President Donald Trump’s recent proposal to cut the Environmental Protection Agency’s budget by 31 percent was met with approval by many Louisiana residents. The EPA has long been a sore spot for conservatives: a federal agency that many think does less to protect the environment than it does to harm the economy. This perception continues despite the fact that Louisiana is a state where environmental laxity is measured in shortened lifetimes and high cancer rates, and where most citizens can name two or three environmental calamities without even particularly trying. While this laissez-faire attitude towards industrial pollution may be de rigueur inside Louisiana, outside observers wonder why we and other red-state citizens don’t elect officials who would do more to protect our environment.
The latest of these observers is Berkeley sociologist Arlie Russell Hochschild, who recently published Strangers in their own Land (2016), an in-depth look at the lives and attitudes of citizens in and around Lake Charles. In particular, Hochschild’s book seeks to explain the phenomenon of strong support for anti-environment Republican candidates in areas that have suffered decades of toxic spills and environmental debasement.
Hochschild asks why the people who live in these polluted areas are often those most opposed to regulating polluting industries or most likely to elect politicians who give such industries a pass. Although she could have chosen a number of places in the Deep South for her research, she chose Southwest Louisiana for three reasons: because white voters here gave Barack Obama less than half the support (14 percent) that other Southern states did (29 percent), because of the conservatism of the state’s Republican congressmen and because Calcasieu Parish is one of the most polluted counties in the United States. (The EPA ranks Calcasieu Parish 60th out of 2,303 ranked counties for levels of pollution based on RESI scores).
Hochschild visited and lived in the region off and on for five years, gaining, in the process, an entrée usually reserved for friends and families. The 60 or so middle-income and working-class people that she interviewed in depth confirmed her suspicions that emotional truth plays a strong role in political support. Most of those Hochschild talked to placed their “feelings” above their thoughts, valued their place in the world more than their analysis of it and voted based on their identity rather than on their interests.

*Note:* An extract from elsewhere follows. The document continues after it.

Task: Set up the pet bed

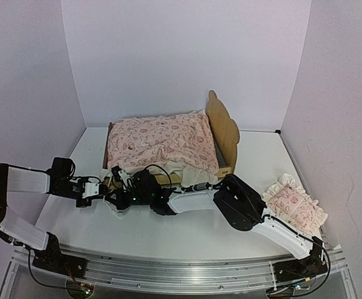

Her argument, in a brisk 260 pages, does not rely on quantitative or statistical data; instead she focuses on how people feel — what she calls the “deep story” — believing that the role of people’s emotions and feelings in politics has been neglected. As she puts it, “[W]hat, I wanted to know, do people want to feel, what do they think they should or shouldn’t feel, and what do they feel about a range of issues.” Her goal was to “know others from the inside, to see reality through their eyes.” It is her belief that “our polarization, and the increasing reality that we simply don’t know each other, makes it too easy to settle for dislike and contempt.”
The analogy that Hochschild created to describe the emotional reality of her interviewees is particularly compelling. In her analogy, Americans, like those she interviewed, are standing in a line leading up to the promised American Dream, which is just out of sight over a hill. They are waiting patiently even though it often seems to them that the line is moving very slowly, or not at all. Then, they notice that some people are cheating, cutting into line ahead of them. Who are these line-cutters? Mostly, they are minorities, women, immigrants, refugees, gays and public-sector workers taking advantage of programs and financial supports not offered to others in line. These groups — minorities, women, immigrants, gays — are the new “favored people.”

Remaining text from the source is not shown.